Patent Publication Number: US-2020283609-A1

Title: Buffing dust waste/polystyrene thermal insulator

Description:
BACKGROUND 
     1. Field 
     The disclosure of the present patent application relates to polymer composites, and particularly to a buffing dust waste/polystyrene thermal insulator that is a thermal insulation material made by mixing polystyrene with buffing dust (which is a waste material produced as a by-product in tanneries) in an extruder and compressing the resulting mixture. 
     2. Description of the Related Art 
     Leather production processes create large amounts of waste worldwide, adding to environmental pollution. Tannery wastes include tanned splits, shaving and trimming, dyed/finished Waste, and buffing dust (BD). In leather production, just 20% of the material weight is converted to final product. About 35% to 40% of tannery solid waste is BD and chrome shavings. It has been estimated that two to six kg of buffing waste is produced for every ton of leather processing. For example, Indian tanneries produce around 600,000 tons of leather annually, which results in 36 million kg of BD waste a year. 
     Polystyrene and polystyrene composites are frequently used in building materials, particularly for thermal insulation.

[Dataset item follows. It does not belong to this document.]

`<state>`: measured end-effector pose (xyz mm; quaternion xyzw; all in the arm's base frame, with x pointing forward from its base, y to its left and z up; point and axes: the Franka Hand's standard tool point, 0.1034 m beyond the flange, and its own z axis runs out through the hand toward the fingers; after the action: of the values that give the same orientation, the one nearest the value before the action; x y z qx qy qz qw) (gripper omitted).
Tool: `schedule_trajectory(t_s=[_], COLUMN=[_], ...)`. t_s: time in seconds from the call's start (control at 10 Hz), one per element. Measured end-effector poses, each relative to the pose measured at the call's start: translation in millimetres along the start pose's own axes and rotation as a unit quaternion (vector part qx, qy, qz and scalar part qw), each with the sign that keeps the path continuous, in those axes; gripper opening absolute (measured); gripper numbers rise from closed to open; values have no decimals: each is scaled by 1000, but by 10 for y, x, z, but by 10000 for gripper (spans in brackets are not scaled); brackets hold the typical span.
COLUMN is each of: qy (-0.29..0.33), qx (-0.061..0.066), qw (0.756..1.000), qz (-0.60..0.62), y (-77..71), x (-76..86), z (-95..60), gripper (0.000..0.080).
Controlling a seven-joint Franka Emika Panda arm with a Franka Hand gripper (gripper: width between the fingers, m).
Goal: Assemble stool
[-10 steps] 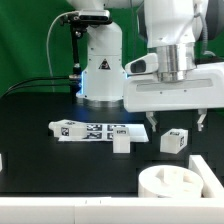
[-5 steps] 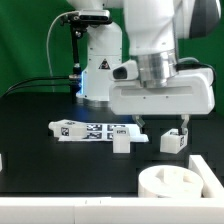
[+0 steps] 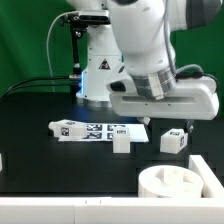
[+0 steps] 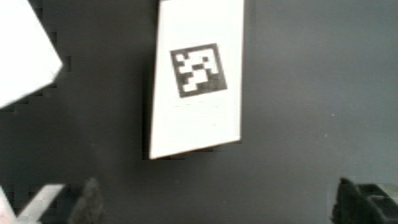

Polystyrene is a non-biodegradable polymer. Although efforts to recycle polystyrene are increasing, an environmentally friendly alternative may be to reduce the production of polystyrene by developing composites with other waste materials, an alternative that may be more attractive if the composites have improved thermal insulation properties compared to pure polystyrene. 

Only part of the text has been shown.